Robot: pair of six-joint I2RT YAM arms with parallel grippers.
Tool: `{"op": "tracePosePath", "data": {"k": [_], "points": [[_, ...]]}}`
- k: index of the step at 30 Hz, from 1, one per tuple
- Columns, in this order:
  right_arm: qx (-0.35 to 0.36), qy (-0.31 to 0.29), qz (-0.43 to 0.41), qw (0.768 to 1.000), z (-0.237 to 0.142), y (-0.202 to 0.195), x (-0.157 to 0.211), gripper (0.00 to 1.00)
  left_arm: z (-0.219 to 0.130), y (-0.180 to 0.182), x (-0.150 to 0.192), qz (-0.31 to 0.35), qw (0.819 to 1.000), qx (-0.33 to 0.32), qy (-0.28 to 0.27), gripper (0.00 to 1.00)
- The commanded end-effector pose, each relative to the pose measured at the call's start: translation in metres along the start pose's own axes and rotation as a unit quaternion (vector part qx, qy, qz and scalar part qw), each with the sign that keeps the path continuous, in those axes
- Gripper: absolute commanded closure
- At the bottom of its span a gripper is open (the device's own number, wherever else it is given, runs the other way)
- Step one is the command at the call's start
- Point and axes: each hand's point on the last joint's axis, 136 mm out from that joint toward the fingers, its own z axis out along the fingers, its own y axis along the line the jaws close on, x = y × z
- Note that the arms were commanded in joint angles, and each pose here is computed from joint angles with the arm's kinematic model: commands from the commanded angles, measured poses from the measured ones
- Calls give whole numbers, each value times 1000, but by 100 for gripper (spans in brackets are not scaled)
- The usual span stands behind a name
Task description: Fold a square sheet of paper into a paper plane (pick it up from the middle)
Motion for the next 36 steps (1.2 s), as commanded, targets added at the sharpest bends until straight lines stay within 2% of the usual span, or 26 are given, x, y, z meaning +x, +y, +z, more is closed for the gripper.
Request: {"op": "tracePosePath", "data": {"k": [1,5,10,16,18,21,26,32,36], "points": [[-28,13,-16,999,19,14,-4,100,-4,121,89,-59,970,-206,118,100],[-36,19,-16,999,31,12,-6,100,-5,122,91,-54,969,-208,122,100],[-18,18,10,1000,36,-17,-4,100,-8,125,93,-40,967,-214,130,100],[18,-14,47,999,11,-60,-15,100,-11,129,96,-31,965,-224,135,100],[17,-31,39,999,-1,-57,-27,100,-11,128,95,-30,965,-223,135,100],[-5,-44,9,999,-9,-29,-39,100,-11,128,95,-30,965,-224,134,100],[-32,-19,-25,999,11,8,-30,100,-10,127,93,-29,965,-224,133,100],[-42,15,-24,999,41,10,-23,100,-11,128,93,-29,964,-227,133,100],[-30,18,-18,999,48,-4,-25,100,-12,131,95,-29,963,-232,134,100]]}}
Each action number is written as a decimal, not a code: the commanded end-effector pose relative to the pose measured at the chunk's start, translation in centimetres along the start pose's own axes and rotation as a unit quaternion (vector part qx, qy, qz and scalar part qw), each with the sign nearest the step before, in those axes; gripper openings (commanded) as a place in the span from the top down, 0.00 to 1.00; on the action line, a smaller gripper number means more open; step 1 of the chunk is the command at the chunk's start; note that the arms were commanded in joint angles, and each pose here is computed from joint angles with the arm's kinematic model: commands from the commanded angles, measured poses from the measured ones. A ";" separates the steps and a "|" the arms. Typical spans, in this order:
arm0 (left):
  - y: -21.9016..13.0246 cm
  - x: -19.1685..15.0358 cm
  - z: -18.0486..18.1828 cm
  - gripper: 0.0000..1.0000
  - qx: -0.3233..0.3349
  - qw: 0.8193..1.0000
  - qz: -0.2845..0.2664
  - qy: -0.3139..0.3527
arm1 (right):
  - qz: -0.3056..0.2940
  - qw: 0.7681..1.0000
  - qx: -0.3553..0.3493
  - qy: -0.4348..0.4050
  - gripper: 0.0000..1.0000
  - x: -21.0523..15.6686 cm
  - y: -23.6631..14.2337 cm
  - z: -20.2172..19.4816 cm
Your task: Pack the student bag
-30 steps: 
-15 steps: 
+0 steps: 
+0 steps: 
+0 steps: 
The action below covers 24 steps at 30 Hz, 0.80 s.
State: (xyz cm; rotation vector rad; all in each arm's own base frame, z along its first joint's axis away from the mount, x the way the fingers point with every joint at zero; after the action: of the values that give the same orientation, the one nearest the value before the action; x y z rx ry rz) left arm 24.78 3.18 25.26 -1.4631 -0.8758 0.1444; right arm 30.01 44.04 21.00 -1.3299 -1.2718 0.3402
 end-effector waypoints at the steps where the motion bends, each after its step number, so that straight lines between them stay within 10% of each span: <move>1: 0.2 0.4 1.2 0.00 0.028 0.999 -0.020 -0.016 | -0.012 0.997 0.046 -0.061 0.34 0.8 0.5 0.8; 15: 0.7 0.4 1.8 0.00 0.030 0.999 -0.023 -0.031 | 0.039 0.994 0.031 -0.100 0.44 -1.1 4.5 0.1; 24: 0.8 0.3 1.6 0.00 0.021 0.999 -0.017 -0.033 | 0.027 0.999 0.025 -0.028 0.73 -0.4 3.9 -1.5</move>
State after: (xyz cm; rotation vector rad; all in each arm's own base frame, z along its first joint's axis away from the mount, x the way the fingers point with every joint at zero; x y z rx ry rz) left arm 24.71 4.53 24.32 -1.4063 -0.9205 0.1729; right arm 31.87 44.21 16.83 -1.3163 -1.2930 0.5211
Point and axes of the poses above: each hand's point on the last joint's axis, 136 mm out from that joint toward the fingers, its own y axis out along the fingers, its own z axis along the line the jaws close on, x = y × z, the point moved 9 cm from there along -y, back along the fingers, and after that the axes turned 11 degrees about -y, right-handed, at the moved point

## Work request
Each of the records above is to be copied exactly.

## Output of the task
Robot: pair of six-joint I2RT YAM arms with parallel grippers.
Tool: `{"op": "tracePosePath", "data": {"k": [_], "points": [[_, ...]]}}`
- k: index of the step at 30 Hz, from 1, one per tuple
- Columns, in this order:
  right_arm: qx (-0.35 to 0.36), qy (-0.31 to 0.29), qz (-0.43 to 0.41), qw (0.768 to 1.000), z (-0.237 to 0.142), y (-0.202 to 0.195), x (-0.157 to 0.211), gripper (0.00 to 1.00)
  left_arm: z (-0.219 to 0.130), y (-0.180 to 0.182), x (-0.150 to 0.192), qz (-0.31 to 0.35), qw (0.819 to 1.000), qx (-0.33 to 0.32), qy (-0.28 to 0.27), gripper (0.00 to 1.00)
- The commanded end-effector pose, each relative to the pose measured at the call's start: translation in metres along the start pose's own axes and rotation as a unit quaternion (vector part qx, qy, qz and scalar part qw), each with the sign that keeps the path continuous, in those axes
- Gripper: absolute commanded closure
- At the bottom of its span a gripper is open (the device's own number, wherever else it is given, runs the other way)
- Step one is the command at the call's start
- Point and axes: each hand's point on the last joint's axis, 136 mm out from that joint toward the fingers, its own z axis out along the fingers, its own y axis along the line the jaws close on, x = y × z
- Note that the arms were commanded in joint angles, and each pose here is computed from joint angles with the arm's kinematic model: commands from the commanded angles, measured poses from the measured ones
- Calls give whole numbers, each value times 1000, but by 100 for gripper (spans in brackets are not scaled)
- The usual span stands behind a name
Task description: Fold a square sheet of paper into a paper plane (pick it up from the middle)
Motion for the next 36 steps (1.2 s), as commanded, targets added at the sharpest bends until straight lines stay within 2% of the usual span, or 26 are given, x, y, z meaning +x, +y, +z, more is closed for the gripper.
Request: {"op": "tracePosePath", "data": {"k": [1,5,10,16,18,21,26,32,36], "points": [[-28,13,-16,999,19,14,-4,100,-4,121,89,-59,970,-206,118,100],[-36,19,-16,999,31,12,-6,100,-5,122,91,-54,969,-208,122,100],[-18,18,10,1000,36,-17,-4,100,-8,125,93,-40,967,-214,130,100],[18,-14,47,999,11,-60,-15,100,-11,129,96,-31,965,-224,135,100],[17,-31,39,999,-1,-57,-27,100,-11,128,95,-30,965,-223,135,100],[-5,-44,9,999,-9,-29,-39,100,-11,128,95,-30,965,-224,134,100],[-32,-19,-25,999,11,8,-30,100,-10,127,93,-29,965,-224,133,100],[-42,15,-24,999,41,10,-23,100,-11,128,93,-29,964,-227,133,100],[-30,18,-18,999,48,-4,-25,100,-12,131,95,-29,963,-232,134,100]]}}
Each action number is written as a decimal, not a code: the commanded end-effector pose relative to the pose measured at the chunk's start, translation in centimetres along the start pose's own axes and rotation as a unit quaternion (vector part qx, qy, qz and scalar part qw), each with the sign nearest the step before, in those axes; gripper openings (commanded) as a place in the span from the top down, 0.00 to 1.00; on the action line, a smaller gripper number means more open; step 1 of the chunk is the command at the chunk's start; note that the arms were commanded in joint angles, and each pose here is computed from joint angles with the arm's kinematic model: commands from the commanded angles, measured poses from the measured ones. A ";" separates the steps and a "|" the arms. Typical spans, in this order:
arm0 (left):
  - y: -21.9016..13.0246 cm
  - x: -19.1685..15.0358 cm
  - z: -18.0486..18.1828 cm
  - gripper: 0.0000..1.0000
  - qx: -0.3233..0.3349
  - qw: 0.8193..1.0000
  - qz: -0.2845..0.2664
  - qy: -0.3139..0.3527
arm1 (right):
  - qz: -0.3056..0.2940
  - qw: 0.7681..1.0000
  - qx: -0.3553..0.3493
  - qy: -0.4348..0.4050
  - gripper: 0.0000..1.0000
  - x: -21.0523..15.6686 cm
  - y: -23.6631..14.2337 cm
  - z: -20.2172..19.4816 cm
Your task: Pack the student bag
-30 steps: 
-15 steps: 
+0 steps: 
+0 steps: 
+0 steps: 
The action below covers 24 steps at 30 Hz, 0.80 s.
State: (xyz cm; rotation vector rad; all in each arm's own base frame, z along its first joint's axis away from the mount, x the way the fingers point with every joint at zero; after the action: of the values that give the same orientation, the one nearest the value before the action; x y z rx ry rz) left arm 24.78 3.18 25.26 -1.4631 -0.8758 0.1444; right arm 30.01 44.04 21.00 -1.3299 -1.2718 0.3402
 end-effector waypoints at the steps where the motion bends, each after its step number, so that straight lines between them stay within 10% of each span: <move>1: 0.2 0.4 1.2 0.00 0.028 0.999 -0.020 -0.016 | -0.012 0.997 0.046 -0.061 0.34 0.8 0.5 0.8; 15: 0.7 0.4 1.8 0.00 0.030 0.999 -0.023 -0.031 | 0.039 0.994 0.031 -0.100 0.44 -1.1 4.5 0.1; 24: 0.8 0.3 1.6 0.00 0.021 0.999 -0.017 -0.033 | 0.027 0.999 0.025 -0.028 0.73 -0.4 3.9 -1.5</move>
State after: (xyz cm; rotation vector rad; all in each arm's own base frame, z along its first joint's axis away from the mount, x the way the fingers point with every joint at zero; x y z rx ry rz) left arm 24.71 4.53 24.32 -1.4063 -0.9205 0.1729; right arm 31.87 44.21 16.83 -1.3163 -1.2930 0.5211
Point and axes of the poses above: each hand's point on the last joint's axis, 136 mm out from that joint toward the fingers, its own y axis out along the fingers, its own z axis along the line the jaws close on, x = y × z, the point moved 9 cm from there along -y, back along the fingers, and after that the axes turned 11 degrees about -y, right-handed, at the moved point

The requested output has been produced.